To the first, maybe. To the second, also maybe, but I saw the Shire section as being more representative of the experience of soldiers returning home. Like, Frodo and co. come home, find everything's changed. Of course, the changes are due to Saruman, but that's the subtext I took from it.
There's no "maybe" to it. He laid out the whole-ass case to Christopher in Letter 73, a rare character break for a man that decried allegory and symbolism in practically each and every other case. At least, such as it's understood in the oft-decontextualized quote from Letter 181, after which Tolkien is quick to remit his belief fairy tale and epic still are influenced by and reflect truth of the human condition and society, albeit in their own way divorced from simple commentary or allegory.
Flowing from that, the true evil in Tolkien's work was technology, industrialization, and the will to power. Sauron, Morgoth, and the "forces" of evil were a vehicle for it, and the world is teleological in the sense corruption is unavoidable and revivalism is not possible; the best one can hope for, is temporary palliation. It's telling Sauron's act of "original sin" (at least in the context of LotR rather than later works which filled gaps in Tolkien's legendarium) is an act of deceit and
mass production; expanded in later work to identify Sauron as originally a servant of the Aule the
Smith (the other noteworthy servant of Aule being
Saruman).
That'd be the same Aule who taught Feanor, who would go on to create the Silmarils and Palantiri, and who created the dwarves. The through-line I'd like to point out being, Tolkien adapts a highly Boethian argument for creation and teleology; the act of creation itself being inherently corruptive, insomuch as a creation reflects the will of its creator and can only be less "perfect" than who created it -- or who appropriated it for their own use.

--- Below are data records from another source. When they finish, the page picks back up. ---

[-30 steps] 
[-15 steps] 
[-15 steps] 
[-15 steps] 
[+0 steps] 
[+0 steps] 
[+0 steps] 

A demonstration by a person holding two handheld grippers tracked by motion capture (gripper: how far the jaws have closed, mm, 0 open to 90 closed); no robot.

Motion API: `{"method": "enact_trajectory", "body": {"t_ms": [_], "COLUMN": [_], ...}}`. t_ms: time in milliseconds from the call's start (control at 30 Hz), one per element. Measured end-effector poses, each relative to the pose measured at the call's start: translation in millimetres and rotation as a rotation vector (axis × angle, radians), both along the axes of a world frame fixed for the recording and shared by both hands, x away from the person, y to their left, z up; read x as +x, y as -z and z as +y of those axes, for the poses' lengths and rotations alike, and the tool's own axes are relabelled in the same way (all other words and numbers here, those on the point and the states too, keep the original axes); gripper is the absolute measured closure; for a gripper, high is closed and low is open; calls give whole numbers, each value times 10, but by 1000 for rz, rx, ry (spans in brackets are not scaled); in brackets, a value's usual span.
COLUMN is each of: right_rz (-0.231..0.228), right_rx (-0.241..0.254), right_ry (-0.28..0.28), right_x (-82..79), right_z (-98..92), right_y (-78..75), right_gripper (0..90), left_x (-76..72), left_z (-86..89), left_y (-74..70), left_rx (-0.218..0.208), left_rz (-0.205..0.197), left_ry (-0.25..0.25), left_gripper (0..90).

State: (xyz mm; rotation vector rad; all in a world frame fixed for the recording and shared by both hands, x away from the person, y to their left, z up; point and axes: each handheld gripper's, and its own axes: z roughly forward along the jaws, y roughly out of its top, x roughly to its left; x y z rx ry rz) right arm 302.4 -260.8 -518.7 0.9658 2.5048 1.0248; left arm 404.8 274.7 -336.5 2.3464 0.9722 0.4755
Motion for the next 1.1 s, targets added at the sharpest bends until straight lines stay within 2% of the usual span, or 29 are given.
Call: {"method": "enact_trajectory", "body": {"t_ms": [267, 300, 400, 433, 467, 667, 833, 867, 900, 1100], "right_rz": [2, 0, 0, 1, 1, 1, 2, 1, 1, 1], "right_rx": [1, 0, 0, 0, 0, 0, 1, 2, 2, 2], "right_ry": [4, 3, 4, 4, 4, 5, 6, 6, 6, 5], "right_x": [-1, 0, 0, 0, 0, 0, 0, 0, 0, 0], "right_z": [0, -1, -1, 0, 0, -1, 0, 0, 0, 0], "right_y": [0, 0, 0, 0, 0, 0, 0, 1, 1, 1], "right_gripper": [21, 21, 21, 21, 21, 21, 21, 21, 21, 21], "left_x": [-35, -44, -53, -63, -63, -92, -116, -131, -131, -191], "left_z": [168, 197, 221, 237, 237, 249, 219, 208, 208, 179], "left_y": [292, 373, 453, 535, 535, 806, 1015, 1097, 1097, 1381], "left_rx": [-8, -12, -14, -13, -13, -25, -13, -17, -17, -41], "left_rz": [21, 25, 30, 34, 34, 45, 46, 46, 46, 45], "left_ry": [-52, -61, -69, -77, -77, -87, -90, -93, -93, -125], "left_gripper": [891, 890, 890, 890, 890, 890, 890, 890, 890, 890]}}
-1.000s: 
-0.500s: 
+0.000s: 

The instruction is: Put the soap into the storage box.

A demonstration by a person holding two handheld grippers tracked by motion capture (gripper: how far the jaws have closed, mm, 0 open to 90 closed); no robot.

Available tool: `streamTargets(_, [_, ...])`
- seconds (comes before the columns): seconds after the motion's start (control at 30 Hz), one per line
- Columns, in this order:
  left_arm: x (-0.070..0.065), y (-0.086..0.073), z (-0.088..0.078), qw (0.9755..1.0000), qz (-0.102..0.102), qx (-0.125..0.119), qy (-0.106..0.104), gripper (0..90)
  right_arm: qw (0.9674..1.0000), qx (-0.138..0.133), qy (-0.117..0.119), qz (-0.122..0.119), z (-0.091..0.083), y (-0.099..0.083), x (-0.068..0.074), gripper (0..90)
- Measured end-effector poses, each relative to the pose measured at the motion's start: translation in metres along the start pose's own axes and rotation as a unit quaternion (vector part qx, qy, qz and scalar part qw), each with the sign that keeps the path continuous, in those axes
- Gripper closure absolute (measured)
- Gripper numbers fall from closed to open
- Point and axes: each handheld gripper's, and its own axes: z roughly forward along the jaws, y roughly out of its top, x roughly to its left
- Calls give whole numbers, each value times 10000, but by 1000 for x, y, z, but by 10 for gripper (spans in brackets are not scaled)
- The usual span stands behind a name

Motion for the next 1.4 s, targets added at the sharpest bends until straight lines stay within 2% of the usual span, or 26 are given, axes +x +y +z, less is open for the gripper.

So, the question is: regardless of what real-world cultural archetypes Tolkien drew upon when writing the dwarves (Norse mythology as befitting a lifelong study of Germanic mythology, not Judaism), are they presented as necessarily or inherently evil, or a flawed creation?
And if you want to argue that the goblins are subconcious anti-semitism, that's an easier hill to climb, but I can't help but disagree. As I've stated, there's too many similarities between the goblins of HP and the goblins of folklore for me to consider that the more likely option.
How exactly does the wizarding world at large treat goblins, again?
Even "progressive" wizards who advocate for "magical creatures" welfare tend to not think twice about goblins. In that light are goblins really a conspiratorial cabal of bad actors straight from the pages of
Protocols of the Elders of Zion, or are they defending their communities by using the societal role forced onto them, and the leverage available to them?
I mean, you can talk about Nazism all day. Nazis invented neither ghettos nor pales of settlement, nor did they invent blood libel, ban Jews from labor organization, or exempt Jews from lending and tax collection because those were perceived to be "sinful" trades. That was medieval Christianity.